I'm following this post where a Talend user was able to compare 2 files using tMap, but I can't replicate his success. Any direction is much appreciated. http://www.talendforge.org/forum/viewtopic.php?id=12358 File to Compare contents (Main) col1, col2, col3, col4 1,2,3,9 5,6,7,8 Reference File contents (lookup) col1, col2, col3, col4 1,2,3,4 5,6,7,8 In tMap, I dragged each reference column to the like-named column in the main row1.col1 -- row2.col1 row1.col2 -- row2.col2 row1.col3 -- row2.col3 row1.col4 -- row2.col4 This plotted purple colored lines and "key" graphics as shown in the screen shot.
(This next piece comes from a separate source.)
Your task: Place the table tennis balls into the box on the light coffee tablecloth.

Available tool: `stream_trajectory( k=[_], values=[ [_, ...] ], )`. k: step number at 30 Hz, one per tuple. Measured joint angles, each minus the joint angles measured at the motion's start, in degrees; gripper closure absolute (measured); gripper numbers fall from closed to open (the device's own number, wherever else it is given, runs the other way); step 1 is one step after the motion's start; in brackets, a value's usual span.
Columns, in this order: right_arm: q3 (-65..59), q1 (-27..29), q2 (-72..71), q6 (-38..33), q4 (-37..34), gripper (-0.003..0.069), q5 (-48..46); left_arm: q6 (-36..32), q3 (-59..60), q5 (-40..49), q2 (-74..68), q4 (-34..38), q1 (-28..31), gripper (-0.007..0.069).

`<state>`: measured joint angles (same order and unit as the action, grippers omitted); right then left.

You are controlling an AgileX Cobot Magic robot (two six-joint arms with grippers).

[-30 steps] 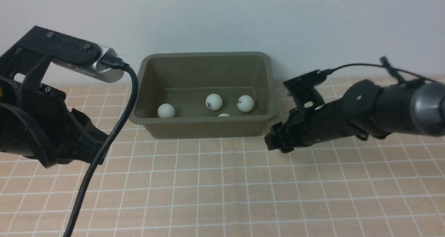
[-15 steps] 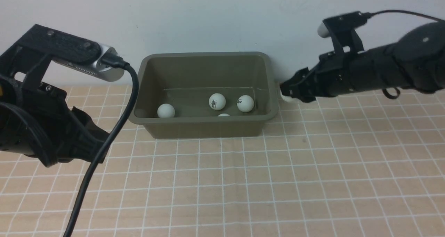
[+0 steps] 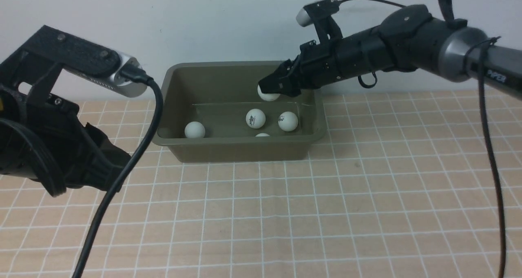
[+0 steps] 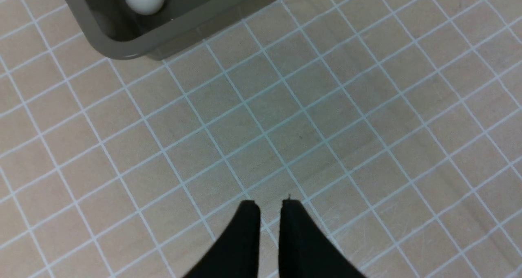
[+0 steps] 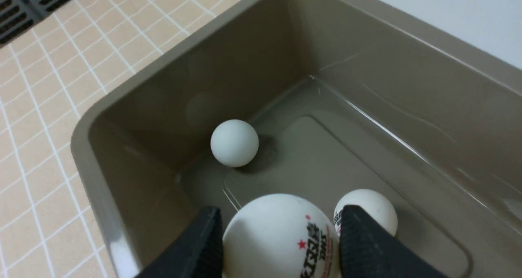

I then clicked the tMap Settings button of the row2 and set Join Model to "INNER JOIN" (I did not set any columns to KEY in the schema editor for either row, because it seems like INNER JOIN should take care of that..) I then added 2 tFileOutputDelimited components (match and diffs) I dragged all columns of row1 (lookup) to MATCH and all columns of row2 (main) to DIFFS. Using tMap Setting of the DIFFS output I set Catch lookup inner join reject to "TRUE". My output in the match file has the data I expect: 5,6,7,8 But the DIFFS file only contains a separator: ,,, Whereas I expected this row of data: 1,2,3,9 I've worked thru the tMap example in TalendOpenStudio_Components_RG_41b_EN.pdf and the tutorial here: http://www.talendforge.org/tutorials/tutorial.php?language=english&idTuto=8. Of course, both of these trials worked flawlessly, but I've not been able to extract the necessary portions to build my own file compare. Thanks in advance for any direction/suggestions. Mark
Because when you catch inner join rejects, they are rejects. What it means is that the data that came from row1 couldn't find a match in row2, so they are rejected. In that case, how do you expect to get data from row2?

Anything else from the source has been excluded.